The Pantanal is an ecological paradise. A unique biome in one of the most fascinating regions of the planet, the Pantanal was declared a “Biosphere Reserve” and a “Natural Heritage Site” by UNESCO. It covers an area of 230,000 square kilometres and is full of wildlife.

A large part of the Pantanal lies in the State of Mato Grosso. Within this area is the Mato Grosso Pantanal National Park, which was created on 24 September 1981. The Pantanal has a tropical and humid climate, with September and October being the driest months.
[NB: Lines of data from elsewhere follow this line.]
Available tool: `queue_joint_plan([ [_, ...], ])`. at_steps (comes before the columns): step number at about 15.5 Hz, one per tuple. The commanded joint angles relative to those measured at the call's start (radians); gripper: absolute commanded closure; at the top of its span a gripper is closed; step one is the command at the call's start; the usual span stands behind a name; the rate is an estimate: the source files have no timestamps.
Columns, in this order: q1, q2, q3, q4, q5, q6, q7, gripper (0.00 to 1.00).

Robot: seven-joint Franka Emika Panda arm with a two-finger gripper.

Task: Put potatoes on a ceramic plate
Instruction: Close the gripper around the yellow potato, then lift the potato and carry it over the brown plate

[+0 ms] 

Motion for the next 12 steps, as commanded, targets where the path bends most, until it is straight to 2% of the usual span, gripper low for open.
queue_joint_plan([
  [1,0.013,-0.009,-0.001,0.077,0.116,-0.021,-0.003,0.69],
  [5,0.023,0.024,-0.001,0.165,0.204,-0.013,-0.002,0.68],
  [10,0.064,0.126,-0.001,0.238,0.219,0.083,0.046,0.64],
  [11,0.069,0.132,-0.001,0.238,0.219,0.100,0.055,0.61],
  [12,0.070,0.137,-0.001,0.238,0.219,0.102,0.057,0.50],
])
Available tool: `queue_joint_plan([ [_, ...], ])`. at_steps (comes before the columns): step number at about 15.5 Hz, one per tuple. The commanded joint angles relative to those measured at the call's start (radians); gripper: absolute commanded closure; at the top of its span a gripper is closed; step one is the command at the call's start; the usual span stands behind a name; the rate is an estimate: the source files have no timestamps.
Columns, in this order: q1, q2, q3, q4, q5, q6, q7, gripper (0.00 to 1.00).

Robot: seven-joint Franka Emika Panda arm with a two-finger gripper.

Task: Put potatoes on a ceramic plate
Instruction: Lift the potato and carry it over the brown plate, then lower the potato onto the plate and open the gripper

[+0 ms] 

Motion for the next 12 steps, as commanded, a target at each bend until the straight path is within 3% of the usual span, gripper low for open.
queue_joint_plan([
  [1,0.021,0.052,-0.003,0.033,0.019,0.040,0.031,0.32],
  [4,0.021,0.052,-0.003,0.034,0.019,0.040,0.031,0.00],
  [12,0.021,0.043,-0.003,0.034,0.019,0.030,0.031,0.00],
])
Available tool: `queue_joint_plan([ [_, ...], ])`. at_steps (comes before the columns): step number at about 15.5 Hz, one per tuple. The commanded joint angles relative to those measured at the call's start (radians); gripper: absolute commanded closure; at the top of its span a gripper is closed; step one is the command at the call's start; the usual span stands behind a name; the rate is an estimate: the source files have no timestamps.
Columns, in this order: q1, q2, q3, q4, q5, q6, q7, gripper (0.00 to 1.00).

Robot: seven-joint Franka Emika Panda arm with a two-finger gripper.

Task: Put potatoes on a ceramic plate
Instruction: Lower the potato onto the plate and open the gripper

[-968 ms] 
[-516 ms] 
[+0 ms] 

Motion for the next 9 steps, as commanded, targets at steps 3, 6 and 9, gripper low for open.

The vast Pantanal is the largest floodable wetland in the world and is formed by the Paraguay River Basin and by the cyclical pattern of the waters. This phenomenon, which has been repeating for millions of years, has transformed the Pantanal into its current diversity of fauna and flora.

The Paraguay River is the most important river flowing into this ecosystem, and 170 other rivers run together to form this ecological sanctuary.

Flooding occurs between December and May forcing the animals to seek higher ground. In May, the rains cease but the water level remains high and the strength and beauty of the vegetation is greatly admired by tourists from all over the world.

The WWF has recorded in the Pantanal 1,132 species of butterflies, 656 species of birds, 122 species of mammals, 263 species of fish and 93 species of reptiles. The Pantanal is the only place in the world with three ecosystems: Amazon Jungle, Cerrado and Pantanal.